_WORK REQUEST:_
In the entries that follow, which lines hold the string "hook"? List them.
##### THE DATA
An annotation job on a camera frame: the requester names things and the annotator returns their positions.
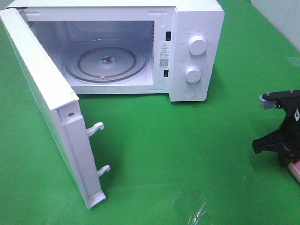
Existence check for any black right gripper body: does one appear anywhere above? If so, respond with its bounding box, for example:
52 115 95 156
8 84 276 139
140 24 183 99
278 103 300 166

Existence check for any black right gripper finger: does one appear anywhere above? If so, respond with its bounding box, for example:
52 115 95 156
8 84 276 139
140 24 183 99
259 90 300 110
252 131 292 154

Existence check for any pink round plate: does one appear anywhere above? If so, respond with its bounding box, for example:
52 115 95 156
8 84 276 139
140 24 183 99
288 161 300 183

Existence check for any round white door-release button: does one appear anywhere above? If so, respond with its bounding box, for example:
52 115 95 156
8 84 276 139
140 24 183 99
182 87 196 98

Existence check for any white microwave door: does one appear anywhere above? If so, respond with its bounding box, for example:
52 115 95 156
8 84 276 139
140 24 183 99
0 8 106 208

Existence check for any lower white microwave knob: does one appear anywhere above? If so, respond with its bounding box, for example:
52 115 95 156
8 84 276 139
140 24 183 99
185 66 202 83

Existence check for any white microwave knob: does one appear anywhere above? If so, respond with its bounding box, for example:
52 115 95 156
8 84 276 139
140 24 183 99
185 66 202 83
188 35 207 55

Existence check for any upper white microwave knob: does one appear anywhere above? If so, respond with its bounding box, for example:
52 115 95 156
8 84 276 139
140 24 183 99
188 35 207 55

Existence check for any white microwave oven body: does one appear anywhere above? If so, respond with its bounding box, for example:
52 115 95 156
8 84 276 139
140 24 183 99
5 0 225 102

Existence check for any lower white door latch hook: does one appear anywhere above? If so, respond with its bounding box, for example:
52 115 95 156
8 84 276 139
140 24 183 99
97 165 111 178

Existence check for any white door latch hook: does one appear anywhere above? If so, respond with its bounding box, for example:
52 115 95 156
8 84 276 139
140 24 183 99
86 122 105 137
97 165 111 178

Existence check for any upper white door latch hook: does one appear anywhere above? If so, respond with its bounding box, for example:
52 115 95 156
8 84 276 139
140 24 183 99
86 122 105 137
##########
_PROBLEM SOLUTION:_
Existence check for any lower white door latch hook: does one appear anywhere above? If so, respond with its bounding box, for example:
Existence check for any white door latch hook: does one appear anywhere above? If so, respond with its bounding box, for example:
Existence check for any upper white door latch hook: does one appear anywhere above? If so, respond with its bounding box, for example:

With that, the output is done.